┌──

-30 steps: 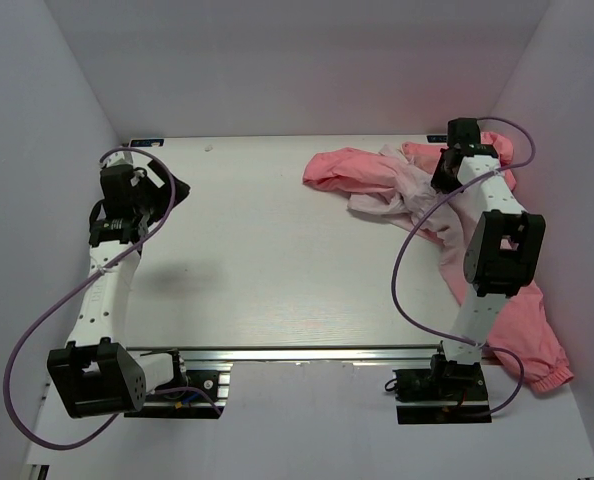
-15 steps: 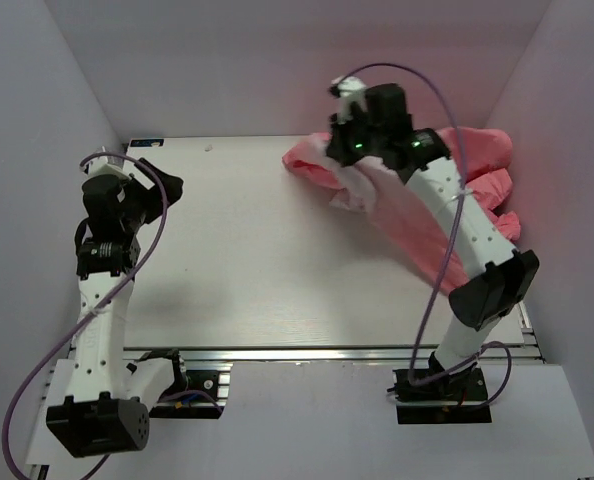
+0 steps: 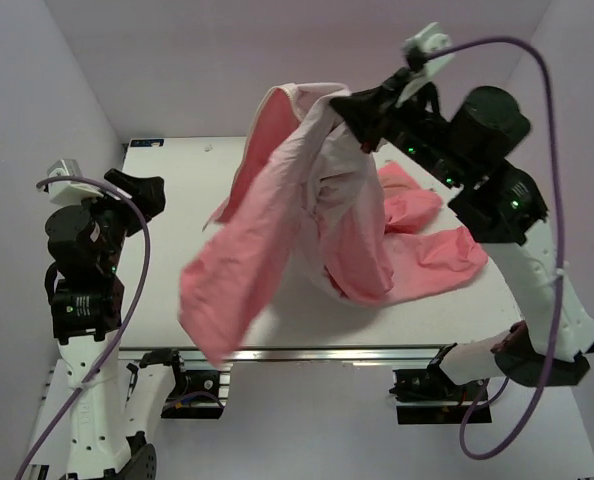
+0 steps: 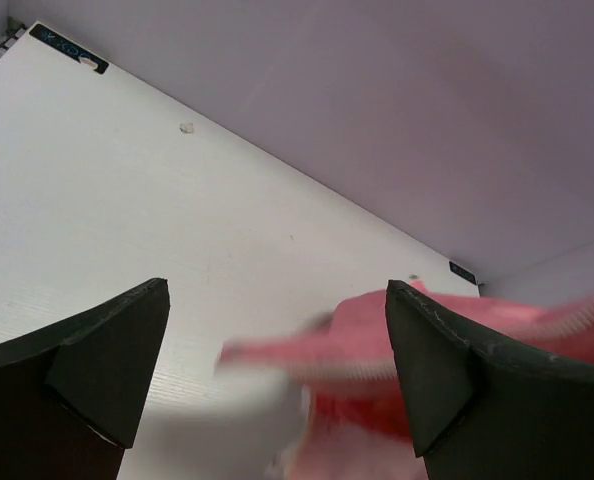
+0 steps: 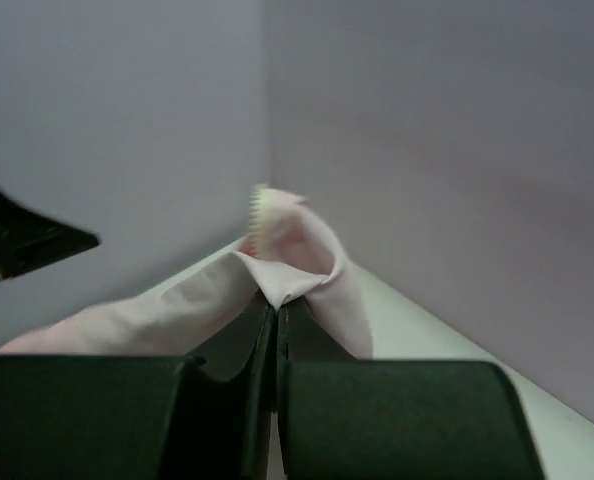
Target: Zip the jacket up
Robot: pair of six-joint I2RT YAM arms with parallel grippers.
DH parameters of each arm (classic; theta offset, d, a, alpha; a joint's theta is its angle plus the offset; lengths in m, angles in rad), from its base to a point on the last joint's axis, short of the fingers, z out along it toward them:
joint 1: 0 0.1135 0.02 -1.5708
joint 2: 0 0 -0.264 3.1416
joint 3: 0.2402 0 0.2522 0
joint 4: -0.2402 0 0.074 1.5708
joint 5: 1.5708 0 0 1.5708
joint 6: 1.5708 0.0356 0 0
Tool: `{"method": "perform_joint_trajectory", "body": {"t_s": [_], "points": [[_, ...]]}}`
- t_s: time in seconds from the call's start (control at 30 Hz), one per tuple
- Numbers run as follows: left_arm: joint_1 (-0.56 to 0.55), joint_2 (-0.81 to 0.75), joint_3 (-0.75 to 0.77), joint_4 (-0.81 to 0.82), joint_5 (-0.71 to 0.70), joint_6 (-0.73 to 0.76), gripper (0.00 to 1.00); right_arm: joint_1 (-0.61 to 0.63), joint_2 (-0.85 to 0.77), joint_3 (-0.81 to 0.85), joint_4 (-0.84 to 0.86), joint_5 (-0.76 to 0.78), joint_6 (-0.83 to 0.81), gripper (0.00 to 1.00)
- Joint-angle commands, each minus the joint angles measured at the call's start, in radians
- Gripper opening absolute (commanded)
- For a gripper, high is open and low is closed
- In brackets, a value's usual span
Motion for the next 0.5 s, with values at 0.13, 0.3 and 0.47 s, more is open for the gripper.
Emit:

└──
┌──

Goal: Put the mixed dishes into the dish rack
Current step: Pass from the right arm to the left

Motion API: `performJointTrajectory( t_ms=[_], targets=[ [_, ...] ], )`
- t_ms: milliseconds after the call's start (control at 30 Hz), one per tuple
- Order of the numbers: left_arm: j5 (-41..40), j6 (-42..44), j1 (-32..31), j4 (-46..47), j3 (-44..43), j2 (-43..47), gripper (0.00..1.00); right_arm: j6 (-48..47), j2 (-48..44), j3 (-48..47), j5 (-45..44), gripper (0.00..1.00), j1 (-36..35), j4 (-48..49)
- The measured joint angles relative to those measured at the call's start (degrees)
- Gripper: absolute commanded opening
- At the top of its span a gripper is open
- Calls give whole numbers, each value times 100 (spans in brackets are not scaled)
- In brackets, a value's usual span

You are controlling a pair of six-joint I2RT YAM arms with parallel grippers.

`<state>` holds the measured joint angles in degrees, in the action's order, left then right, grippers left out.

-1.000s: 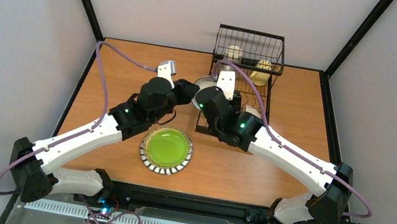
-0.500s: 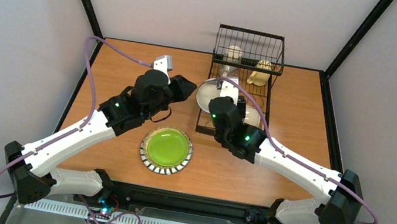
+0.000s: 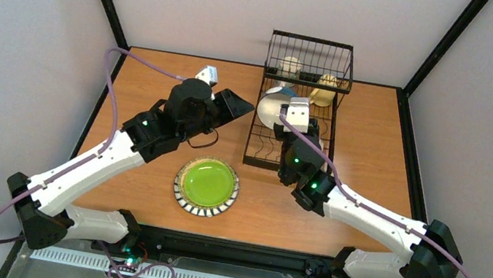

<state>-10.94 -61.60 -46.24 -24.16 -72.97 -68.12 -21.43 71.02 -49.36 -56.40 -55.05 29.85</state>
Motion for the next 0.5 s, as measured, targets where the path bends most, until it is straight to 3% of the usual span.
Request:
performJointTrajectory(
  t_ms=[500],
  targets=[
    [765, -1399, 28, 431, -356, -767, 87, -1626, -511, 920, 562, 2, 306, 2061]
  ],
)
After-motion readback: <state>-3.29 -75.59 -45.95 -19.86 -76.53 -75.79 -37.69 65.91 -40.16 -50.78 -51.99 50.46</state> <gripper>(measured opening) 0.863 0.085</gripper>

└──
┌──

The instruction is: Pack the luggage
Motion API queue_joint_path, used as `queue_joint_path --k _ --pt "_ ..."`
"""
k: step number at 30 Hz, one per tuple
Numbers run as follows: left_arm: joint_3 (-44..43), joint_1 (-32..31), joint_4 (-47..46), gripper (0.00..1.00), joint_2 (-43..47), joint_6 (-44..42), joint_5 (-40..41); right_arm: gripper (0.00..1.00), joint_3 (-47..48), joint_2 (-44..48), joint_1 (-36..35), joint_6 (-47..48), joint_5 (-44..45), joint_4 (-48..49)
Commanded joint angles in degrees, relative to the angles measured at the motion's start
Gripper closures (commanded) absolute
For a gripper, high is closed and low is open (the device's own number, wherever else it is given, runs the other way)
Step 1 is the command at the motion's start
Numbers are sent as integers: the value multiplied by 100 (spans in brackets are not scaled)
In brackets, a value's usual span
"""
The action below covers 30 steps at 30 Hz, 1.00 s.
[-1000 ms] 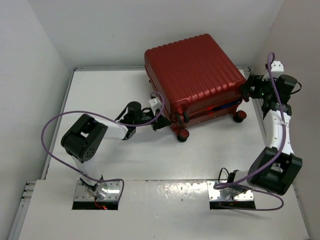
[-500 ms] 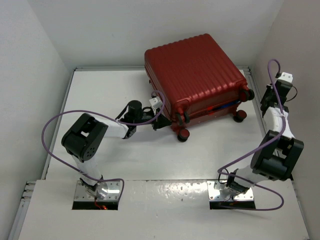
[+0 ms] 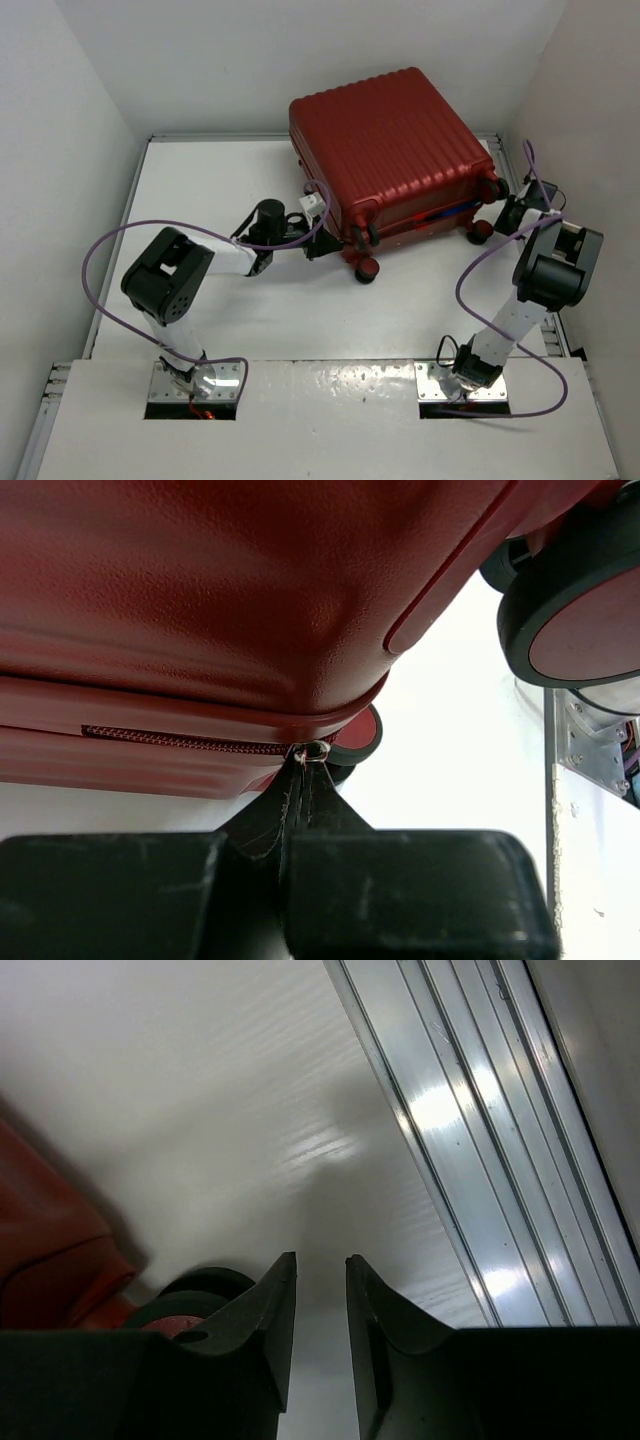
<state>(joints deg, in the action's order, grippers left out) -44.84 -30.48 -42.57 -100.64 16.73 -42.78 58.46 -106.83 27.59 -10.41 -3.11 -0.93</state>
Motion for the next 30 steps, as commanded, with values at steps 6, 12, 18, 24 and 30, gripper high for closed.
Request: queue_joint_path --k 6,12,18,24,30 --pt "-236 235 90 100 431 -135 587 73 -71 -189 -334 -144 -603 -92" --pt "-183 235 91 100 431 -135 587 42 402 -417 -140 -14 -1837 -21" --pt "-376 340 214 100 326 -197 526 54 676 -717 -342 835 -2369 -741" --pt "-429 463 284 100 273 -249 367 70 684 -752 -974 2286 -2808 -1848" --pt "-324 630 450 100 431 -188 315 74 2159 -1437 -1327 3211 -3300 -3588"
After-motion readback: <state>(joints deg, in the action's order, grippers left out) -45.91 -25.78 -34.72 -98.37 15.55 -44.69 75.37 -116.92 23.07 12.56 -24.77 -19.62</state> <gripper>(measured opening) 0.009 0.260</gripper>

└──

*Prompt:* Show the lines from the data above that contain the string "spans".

*Solution to this task:*
- Calls give whole numbers, each value times 100 (spans in brackets are not scaled)
Numbers are sent as integers: the value multiplied by 100 (spans in brackets are not scaled)

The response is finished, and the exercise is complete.